= Owls (composition) =

Owls is a symphonic poem by the German-American composer André Previn. The work was commissioned by the Boston Symphony Orchestra under James Levine. The world premiere was given by the Boston Symphony Orchestra under Previn on October 2, 2008.

==Composition==
Owls is composed in a single movement and has a duration of roughly 15 minutes. Previn was inspired to write the piece after seeing a pair of young owls near his home in England.

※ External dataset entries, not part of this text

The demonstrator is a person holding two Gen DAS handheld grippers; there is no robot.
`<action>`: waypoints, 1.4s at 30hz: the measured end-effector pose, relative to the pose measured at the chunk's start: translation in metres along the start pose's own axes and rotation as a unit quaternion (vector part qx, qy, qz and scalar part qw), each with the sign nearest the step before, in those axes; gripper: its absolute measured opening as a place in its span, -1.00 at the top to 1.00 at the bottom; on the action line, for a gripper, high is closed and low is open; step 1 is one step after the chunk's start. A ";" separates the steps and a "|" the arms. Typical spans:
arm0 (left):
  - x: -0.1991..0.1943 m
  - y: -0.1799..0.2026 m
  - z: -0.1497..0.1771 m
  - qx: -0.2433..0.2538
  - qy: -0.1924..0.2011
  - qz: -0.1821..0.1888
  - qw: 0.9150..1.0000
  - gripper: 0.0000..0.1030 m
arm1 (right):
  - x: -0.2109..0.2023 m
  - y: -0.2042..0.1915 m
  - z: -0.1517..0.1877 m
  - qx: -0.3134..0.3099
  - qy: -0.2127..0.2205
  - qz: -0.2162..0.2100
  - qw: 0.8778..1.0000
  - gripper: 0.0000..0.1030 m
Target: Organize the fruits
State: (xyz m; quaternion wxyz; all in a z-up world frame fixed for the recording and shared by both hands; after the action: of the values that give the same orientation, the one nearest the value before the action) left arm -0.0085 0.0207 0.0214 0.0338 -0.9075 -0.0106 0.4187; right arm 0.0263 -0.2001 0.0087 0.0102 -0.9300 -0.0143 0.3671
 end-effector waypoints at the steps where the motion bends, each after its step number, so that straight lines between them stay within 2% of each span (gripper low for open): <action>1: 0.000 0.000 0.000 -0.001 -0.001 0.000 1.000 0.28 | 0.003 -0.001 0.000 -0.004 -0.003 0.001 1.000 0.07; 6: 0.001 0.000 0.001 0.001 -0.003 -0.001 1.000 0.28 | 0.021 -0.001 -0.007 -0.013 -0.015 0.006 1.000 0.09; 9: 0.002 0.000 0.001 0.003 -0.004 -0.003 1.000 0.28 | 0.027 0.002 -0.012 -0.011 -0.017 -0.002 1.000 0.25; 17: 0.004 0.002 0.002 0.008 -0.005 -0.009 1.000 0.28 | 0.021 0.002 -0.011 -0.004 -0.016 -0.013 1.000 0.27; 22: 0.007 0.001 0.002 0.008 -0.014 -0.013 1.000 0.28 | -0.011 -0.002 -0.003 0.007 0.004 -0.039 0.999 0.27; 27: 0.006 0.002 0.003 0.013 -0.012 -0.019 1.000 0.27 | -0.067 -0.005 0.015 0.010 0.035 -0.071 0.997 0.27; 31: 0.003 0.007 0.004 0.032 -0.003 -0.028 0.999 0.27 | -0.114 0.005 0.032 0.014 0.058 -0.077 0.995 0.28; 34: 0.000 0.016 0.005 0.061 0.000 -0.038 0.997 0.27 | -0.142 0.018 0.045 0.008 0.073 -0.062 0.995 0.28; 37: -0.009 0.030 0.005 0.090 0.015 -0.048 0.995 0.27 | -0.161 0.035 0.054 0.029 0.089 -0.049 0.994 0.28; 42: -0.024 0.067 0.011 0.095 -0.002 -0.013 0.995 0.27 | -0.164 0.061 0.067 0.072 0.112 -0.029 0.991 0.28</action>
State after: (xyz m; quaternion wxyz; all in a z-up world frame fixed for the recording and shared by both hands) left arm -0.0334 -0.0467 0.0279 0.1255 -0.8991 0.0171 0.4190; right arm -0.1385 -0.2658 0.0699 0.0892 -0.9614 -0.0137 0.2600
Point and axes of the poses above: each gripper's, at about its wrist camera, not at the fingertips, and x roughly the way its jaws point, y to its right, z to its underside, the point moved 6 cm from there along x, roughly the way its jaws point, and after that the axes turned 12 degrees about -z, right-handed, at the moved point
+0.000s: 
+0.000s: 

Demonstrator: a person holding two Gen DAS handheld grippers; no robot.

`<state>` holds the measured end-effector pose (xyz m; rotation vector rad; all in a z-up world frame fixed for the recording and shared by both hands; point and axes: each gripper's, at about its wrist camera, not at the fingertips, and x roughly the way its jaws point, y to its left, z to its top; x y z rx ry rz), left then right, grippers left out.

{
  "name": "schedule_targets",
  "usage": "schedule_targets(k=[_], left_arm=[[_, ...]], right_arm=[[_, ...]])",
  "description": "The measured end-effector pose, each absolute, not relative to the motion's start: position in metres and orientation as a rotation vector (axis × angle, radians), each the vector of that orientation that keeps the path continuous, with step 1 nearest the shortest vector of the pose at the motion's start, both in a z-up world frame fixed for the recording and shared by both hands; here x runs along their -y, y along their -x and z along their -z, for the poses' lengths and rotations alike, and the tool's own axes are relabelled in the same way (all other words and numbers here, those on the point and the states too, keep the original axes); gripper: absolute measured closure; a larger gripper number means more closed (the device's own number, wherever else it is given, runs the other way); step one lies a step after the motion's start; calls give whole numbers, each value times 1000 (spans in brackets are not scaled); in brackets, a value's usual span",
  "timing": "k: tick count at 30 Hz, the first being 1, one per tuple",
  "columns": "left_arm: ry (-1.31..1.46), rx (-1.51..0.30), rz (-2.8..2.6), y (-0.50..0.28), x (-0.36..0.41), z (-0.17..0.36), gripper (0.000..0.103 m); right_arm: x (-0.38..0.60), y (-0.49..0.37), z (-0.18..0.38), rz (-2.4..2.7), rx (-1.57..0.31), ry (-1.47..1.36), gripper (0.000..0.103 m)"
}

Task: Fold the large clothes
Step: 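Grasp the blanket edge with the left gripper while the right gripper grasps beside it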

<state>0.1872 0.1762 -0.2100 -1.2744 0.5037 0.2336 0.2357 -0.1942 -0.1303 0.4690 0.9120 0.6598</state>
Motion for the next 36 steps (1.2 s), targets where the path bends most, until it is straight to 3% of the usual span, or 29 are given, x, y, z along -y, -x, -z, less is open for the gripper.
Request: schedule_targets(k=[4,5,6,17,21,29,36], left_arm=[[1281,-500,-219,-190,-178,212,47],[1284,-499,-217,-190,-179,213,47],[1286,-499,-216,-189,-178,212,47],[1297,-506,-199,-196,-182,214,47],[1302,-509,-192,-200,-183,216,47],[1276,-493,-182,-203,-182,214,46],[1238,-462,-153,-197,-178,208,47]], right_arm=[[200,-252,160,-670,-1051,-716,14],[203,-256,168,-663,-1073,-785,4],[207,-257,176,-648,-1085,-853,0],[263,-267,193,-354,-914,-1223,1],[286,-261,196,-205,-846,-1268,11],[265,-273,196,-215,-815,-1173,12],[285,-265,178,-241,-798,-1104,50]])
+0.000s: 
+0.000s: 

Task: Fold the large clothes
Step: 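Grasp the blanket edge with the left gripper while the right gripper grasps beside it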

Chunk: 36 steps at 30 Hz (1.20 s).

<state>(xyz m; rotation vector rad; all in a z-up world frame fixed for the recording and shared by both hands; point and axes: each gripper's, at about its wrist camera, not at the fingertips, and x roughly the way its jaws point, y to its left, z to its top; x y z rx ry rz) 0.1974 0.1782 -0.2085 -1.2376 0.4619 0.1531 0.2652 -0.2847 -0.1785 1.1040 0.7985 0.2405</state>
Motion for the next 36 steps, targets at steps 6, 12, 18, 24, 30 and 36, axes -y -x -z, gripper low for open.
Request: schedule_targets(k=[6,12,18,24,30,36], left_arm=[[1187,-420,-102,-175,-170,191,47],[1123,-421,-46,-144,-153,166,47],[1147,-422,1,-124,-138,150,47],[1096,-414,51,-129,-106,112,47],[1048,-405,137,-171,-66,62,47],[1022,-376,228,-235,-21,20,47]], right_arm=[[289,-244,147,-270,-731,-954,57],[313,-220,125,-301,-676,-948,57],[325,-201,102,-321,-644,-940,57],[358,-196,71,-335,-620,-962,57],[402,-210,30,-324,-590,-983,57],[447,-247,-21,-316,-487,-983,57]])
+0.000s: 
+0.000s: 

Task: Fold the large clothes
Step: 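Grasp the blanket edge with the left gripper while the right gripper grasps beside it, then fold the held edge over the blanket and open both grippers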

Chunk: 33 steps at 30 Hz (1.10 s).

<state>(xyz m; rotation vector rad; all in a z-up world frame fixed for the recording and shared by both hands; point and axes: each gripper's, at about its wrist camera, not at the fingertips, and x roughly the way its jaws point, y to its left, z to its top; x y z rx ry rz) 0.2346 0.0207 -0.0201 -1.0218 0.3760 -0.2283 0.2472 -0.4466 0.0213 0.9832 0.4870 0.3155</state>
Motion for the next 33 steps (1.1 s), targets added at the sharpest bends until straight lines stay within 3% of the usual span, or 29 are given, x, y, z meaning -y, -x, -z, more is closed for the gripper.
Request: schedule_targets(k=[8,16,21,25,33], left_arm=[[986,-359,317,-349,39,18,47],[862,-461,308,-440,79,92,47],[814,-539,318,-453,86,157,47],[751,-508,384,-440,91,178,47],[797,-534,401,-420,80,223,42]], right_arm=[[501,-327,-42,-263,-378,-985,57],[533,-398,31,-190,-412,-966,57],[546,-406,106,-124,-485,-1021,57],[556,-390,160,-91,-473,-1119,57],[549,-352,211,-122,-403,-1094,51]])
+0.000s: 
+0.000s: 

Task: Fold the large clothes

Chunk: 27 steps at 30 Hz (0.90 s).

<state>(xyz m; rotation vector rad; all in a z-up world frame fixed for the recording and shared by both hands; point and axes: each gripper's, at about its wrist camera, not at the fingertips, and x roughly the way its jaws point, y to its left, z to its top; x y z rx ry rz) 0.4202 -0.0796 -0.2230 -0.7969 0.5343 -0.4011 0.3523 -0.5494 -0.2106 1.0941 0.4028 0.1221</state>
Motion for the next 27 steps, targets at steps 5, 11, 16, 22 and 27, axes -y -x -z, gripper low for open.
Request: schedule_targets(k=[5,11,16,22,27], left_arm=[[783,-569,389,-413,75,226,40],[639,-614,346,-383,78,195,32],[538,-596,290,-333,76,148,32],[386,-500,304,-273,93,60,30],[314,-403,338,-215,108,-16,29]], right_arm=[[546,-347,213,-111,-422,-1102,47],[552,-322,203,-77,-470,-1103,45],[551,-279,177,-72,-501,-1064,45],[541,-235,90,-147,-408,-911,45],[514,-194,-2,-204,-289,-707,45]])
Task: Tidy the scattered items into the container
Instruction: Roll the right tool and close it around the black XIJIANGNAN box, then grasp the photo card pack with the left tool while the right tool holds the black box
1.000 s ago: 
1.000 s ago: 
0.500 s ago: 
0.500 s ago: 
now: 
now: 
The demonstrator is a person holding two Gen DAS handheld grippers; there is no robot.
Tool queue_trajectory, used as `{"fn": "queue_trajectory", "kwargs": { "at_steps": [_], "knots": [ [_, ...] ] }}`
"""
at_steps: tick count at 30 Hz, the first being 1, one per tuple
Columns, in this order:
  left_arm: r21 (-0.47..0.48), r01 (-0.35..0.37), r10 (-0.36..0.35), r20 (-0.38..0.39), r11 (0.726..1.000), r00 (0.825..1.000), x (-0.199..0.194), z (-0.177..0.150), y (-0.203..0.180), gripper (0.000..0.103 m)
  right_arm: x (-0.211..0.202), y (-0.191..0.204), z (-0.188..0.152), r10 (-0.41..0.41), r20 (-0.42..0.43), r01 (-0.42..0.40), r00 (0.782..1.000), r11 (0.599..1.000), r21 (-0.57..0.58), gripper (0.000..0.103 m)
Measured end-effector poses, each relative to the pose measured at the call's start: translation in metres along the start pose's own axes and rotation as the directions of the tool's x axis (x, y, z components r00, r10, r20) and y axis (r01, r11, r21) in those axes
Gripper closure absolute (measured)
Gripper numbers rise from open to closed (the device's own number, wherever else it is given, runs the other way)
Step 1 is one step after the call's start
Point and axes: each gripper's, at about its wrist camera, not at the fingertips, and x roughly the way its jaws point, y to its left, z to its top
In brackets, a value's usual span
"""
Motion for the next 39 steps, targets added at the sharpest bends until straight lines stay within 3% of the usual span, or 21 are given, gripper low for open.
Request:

The owls had fallen from a tree behind his house, were nursed back to health, and were eventually returned to the wild.

===Instrumentation===
The work is scored for an orchestra comprising two flutes (2nd doubling piccolo), two oboes (2nd doubling English horn), two clarinets, bass clarinet, two bassoons, four horns, two trumpets, timpani, percussion, celesta, harp, and strings.

==Reception==
Reviewing the world premiere, of The Boston Globe called it an "easily accessible, openly lyrical" piece and wrote, "In his score, Previn runs with the idea of animals spotted in groups of two, dispensing woodwind instruments in pairs. The strings often speak in one massed voice, swelled up in lush sonorities..." Timothy Mangan of the Orange County Register described it as "a real charmer, a pastoral and nocturnal tone poem with the instruments featured in harmonized pairs, like the forest creatures they evoke." He added, "The piece is medium tempoed, barely bothers with climax, and ambles amiably. Its pleasures are quiet."